Q2: We agree that limited companies, of all types, and LLPs should be covered by new arrangements on beneficial ownership, and that listed companies need not be covered because they are already subject to comparable disclosure rules. In due course trusts and charities should both by encompassed by equivalent rules.
Q3: We support the proposal to allow private companies to approach individuals to confirm whether they have an interest in the company’s shares, with an obligation for the individuals concerned to respond. The proposal to require individuals who are aware that they are beneficial owners to notify the company of that fact, within a given time-scale, is also reasonable. The proposal to require companies to pursue the owners of blocks of shares is likely however to be disproportionate as a standard requirement. Companies should have a basic obligation to identify their beneficial owner(s) and resort to whatever means they consider may be appropriate in the circumstances to attain that end.
Q4: We can see the logic in requiring disclosure of the trustee. But requiring disclosure of the beneficiary as well, while logical, appears to us to be a breach of the private nature of the arrangement. This is another argument for confining the new measures to in-house procedures rather than to a central and possibly publicly accessible register.
Q5: We support the proposal to allow designated authorities to be given generalised powers to investigate company ownership.
Q6: The document acknowledges that the current procedure only requires a full list of shareholders to be provided every three years. We would argue that the point about information on beneficial ownership is that it must be accurate and up-to-date; whether information on beneficial ownership is months or years out of date would make no difference – it would not be fit for purpose.

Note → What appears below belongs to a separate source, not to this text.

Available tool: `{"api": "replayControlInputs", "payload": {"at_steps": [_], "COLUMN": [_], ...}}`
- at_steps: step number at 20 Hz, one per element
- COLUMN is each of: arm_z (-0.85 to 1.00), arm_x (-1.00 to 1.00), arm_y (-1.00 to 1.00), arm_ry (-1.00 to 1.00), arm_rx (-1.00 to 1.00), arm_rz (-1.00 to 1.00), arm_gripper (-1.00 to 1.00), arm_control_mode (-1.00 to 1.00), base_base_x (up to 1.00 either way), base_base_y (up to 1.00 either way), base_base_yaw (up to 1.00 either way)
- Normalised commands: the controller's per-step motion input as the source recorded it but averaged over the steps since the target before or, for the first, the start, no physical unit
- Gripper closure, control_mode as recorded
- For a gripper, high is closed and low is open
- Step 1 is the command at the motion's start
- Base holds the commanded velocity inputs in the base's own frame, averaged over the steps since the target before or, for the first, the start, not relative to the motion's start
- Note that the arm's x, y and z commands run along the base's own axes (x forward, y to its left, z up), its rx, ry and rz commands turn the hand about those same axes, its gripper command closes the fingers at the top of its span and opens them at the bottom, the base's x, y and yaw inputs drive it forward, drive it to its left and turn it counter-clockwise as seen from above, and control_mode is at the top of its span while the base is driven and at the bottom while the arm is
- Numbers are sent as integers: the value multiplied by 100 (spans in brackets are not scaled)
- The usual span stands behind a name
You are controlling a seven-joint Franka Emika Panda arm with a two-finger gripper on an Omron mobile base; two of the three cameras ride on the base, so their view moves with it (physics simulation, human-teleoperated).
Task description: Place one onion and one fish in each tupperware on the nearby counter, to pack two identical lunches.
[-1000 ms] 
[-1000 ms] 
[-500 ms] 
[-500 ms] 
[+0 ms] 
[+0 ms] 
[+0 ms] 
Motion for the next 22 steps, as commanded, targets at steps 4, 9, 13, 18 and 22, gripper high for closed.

As already stated, we believe that the idea of creating a central register is unnecessary to achieve the purpose of the exercise and would amount to a disproportionate burden for companies. Companies should only be required to have an accurate and up-to-date understanding of who ultimately owns their shares and to make that information available to those with a legitimate right of access to it, including the tax and law enforcement authorities and regulated persons under the AML/CTF legislation. We do however see some merit in requiring companies to disclose to Companies House, via the annual return, the fact that they have not been able to identify their beneficial owner(s). This could conceivably be seen as a signal by the authorities that some investigation was in order: companies would invariably wish to pre-empt this happening by taking all reasonable steps to complete the identification process.
Q7: Should a register be introduced, the current provisions of s1112 of the Companies Act would appear to be more than sufficient as a basis to emphasise the importance of providing accurate information and to provide a basis for sanction. There should, however, be allowance for cases where companies may genuinely not know the full details or else have been misled themselves.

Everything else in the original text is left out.